Requirement:
Return each line of the records below in which the string "cloth" turns up.

Data provided:
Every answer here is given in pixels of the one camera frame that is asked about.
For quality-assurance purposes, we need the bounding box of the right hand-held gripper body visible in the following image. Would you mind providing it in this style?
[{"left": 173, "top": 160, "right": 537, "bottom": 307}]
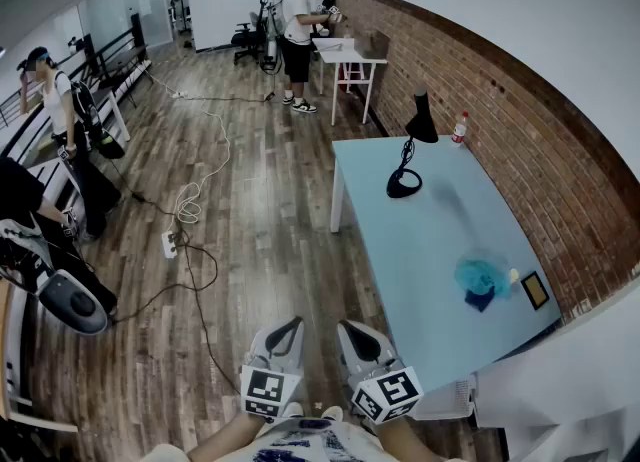
[{"left": 343, "top": 355, "right": 425, "bottom": 425}]

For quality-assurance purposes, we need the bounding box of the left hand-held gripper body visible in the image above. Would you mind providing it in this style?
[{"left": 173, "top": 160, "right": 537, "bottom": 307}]
[{"left": 240, "top": 347, "right": 304, "bottom": 424}]

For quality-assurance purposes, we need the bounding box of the black desk lamp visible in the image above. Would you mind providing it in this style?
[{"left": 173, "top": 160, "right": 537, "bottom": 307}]
[{"left": 385, "top": 87, "right": 440, "bottom": 200}]

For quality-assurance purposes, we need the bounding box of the person's left forearm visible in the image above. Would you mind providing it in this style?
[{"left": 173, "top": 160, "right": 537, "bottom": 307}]
[{"left": 187, "top": 412, "right": 271, "bottom": 462}]

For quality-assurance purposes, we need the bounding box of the person's right forearm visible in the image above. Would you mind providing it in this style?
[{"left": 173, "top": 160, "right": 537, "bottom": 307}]
[{"left": 374, "top": 417, "right": 446, "bottom": 462}]

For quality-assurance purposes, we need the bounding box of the white perforated box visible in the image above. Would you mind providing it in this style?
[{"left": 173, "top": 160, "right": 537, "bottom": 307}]
[{"left": 414, "top": 374, "right": 479, "bottom": 421}]

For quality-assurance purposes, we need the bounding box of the person's white printed shirt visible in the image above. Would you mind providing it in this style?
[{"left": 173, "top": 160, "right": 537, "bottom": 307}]
[{"left": 214, "top": 417, "right": 401, "bottom": 462}]

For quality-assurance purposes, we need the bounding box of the dark blue cloth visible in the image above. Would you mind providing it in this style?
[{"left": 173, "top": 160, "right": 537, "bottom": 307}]
[{"left": 464, "top": 287, "right": 496, "bottom": 314}]

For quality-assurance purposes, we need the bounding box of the blue crumpled cloth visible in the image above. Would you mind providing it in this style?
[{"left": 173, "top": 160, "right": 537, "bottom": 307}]
[{"left": 453, "top": 248, "right": 514, "bottom": 301}]

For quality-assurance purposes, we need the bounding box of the large white power strip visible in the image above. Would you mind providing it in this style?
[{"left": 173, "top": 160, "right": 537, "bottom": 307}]
[{"left": 160, "top": 229, "right": 180, "bottom": 259}]

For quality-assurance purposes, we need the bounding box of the clear bottle red label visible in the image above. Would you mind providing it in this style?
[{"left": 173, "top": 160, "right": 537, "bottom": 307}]
[{"left": 451, "top": 110, "right": 470, "bottom": 145}]

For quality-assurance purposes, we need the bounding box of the red stool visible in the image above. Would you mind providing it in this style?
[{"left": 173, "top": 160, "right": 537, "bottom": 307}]
[{"left": 337, "top": 60, "right": 364, "bottom": 94}]

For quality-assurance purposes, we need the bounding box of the white side table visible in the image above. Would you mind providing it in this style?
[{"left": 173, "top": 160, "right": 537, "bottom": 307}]
[{"left": 312, "top": 37, "right": 389, "bottom": 126}]

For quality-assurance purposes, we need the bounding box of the grey box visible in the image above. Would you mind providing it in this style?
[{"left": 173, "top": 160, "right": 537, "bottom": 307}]
[{"left": 354, "top": 29, "right": 391, "bottom": 61}]

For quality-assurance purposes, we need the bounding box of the white and black equipment stand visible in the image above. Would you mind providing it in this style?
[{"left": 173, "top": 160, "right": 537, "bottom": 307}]
[{"left": 257, "top": 0, "right": 284, "bottom": 76}]

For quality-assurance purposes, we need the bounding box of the black office chair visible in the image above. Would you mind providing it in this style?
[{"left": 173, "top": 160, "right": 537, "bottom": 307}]
[{"left": 230, "top": 12, "right": 266, "bottom": 66}]

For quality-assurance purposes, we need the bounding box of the black table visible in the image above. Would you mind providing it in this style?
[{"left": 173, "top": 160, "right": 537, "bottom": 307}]
[{"left": 94, "top": 44, "right": 154, "bottom": 96}]

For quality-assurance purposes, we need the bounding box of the black stair railing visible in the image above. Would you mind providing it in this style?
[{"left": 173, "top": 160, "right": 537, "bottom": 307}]
[{"left": 0, "top": 12, "right": 151, "bottom": 161}]

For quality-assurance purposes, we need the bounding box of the small black picture frame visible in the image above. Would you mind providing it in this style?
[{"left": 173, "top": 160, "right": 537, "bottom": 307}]
[{"left": 519, "top": 271, "right": 551, "bottom": 311}]

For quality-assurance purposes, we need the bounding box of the white cable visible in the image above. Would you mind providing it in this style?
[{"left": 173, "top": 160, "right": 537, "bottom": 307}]
[{"left": 149, "top": 74, "right": 232, "bottom": 231}]

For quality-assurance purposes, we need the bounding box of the thin black floor cable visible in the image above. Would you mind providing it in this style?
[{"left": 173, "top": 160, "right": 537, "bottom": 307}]
[{"left": 184, "top": 91, "right": 276, "bottom": 104}]

Response for this exercise:
For quality-assurance purposes, we need the bounding box of the dark blue cloth visible in the image above. Would you mind providing it in this style?
For quality-assurance purposes, we need the bounding box of the blue crumpled cloth visible in the image above. Would you mind providing it in this style?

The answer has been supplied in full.